*The problem*:
Copy all lines in the material holding the string "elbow".

*Given information*:
***
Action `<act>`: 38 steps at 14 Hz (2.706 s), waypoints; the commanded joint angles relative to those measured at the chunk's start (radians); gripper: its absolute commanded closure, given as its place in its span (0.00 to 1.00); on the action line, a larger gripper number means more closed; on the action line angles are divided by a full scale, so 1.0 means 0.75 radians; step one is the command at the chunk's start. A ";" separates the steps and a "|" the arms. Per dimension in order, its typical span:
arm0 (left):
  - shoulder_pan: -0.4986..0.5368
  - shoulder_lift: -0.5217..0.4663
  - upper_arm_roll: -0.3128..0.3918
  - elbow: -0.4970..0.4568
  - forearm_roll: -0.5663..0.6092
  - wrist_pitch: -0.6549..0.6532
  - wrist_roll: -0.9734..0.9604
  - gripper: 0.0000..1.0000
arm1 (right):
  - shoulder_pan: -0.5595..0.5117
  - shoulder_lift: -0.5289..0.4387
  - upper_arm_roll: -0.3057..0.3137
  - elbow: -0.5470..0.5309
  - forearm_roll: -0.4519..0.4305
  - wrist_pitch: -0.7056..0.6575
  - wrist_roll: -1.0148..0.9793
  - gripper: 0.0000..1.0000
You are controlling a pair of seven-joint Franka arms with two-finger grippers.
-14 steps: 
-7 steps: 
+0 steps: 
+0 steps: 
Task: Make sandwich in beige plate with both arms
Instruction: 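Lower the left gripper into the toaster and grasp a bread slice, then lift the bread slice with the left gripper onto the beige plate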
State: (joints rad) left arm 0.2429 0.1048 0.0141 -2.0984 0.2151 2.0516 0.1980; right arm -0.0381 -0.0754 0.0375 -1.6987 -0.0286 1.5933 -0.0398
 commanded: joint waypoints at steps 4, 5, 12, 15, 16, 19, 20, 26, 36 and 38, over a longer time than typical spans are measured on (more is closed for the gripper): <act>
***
*The answer*:
  - elbow: -0.4970..0.4568
  - elbow: -0.5470..0.5309

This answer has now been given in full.